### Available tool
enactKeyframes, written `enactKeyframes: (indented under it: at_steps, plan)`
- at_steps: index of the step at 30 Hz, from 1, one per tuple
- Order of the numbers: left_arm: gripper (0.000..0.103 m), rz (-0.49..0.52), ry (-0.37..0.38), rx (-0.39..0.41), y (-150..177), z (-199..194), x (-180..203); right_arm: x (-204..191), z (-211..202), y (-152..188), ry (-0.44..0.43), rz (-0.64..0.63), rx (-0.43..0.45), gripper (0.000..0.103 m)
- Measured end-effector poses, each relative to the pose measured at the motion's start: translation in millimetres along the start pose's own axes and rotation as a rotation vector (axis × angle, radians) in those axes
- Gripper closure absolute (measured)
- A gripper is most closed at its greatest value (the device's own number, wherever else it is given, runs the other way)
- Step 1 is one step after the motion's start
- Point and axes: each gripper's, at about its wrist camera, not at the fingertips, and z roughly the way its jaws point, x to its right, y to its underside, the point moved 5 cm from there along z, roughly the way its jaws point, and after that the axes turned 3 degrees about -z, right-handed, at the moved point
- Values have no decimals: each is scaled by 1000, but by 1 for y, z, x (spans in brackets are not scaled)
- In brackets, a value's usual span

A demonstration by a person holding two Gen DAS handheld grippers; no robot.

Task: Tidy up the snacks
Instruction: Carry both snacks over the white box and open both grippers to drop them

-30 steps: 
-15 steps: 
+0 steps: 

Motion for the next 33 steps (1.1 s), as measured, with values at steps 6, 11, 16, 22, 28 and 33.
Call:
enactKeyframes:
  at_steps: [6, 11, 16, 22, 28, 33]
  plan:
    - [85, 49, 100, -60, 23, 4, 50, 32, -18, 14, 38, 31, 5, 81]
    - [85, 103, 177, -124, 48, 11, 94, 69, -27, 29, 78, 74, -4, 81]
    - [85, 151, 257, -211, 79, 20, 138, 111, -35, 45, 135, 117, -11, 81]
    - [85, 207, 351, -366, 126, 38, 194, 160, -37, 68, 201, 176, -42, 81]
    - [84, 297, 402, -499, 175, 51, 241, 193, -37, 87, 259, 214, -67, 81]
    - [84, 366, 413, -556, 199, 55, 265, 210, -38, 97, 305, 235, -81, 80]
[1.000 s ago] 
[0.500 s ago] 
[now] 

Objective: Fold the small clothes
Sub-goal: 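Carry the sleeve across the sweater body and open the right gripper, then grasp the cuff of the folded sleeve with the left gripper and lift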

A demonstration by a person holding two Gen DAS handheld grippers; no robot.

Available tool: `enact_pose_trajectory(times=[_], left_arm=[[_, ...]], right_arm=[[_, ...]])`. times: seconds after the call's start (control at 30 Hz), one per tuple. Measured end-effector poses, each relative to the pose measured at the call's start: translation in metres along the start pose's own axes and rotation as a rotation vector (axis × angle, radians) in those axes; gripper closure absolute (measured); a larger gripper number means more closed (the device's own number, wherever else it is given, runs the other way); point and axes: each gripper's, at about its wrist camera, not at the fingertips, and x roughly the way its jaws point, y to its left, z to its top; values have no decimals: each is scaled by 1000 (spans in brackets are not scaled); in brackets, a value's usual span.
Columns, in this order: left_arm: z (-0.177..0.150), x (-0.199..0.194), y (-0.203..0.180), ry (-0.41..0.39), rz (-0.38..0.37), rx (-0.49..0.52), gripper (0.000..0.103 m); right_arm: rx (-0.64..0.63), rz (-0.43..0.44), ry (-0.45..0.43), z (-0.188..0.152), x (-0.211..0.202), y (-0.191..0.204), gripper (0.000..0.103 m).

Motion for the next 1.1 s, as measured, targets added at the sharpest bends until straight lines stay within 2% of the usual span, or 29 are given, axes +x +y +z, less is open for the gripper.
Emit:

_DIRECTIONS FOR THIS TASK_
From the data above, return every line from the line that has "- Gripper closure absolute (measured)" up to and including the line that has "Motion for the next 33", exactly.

_EXERCISE RESPONSE_
- Gripper closure absolute (measured)
- A gripper is most closed at its greatest value (the device's own number, wherever else it is given, runs the other way)
- Step 1 is one step after the motion's start
- Point and axes: each gripper's, at about its wrist camera, not at the fingertips, and z roughly the way its jaws point, x to its right, y to its underside, the point moved 5 cm from there along z, roughly the way its jaws point, and after that the axes turned 3 degrees about -z, right-handed, at the moved point
- Values have no decimals: each is scaled by 1000, but by 1 for y, z, x (spans in brackets are not scaled)
- In brackets, a value's usual span

A demonstration by a person holding two Gen DAS handheld grippers; no robot.

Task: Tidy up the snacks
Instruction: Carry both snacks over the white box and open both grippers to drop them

-30 steps: 
-15 steps: 
+0 steps: 

Motion for the next 33 steps (1.1 s), as measured, with values at steps 6, 11, 16, 22, 28 and 33.

The output requires no additions.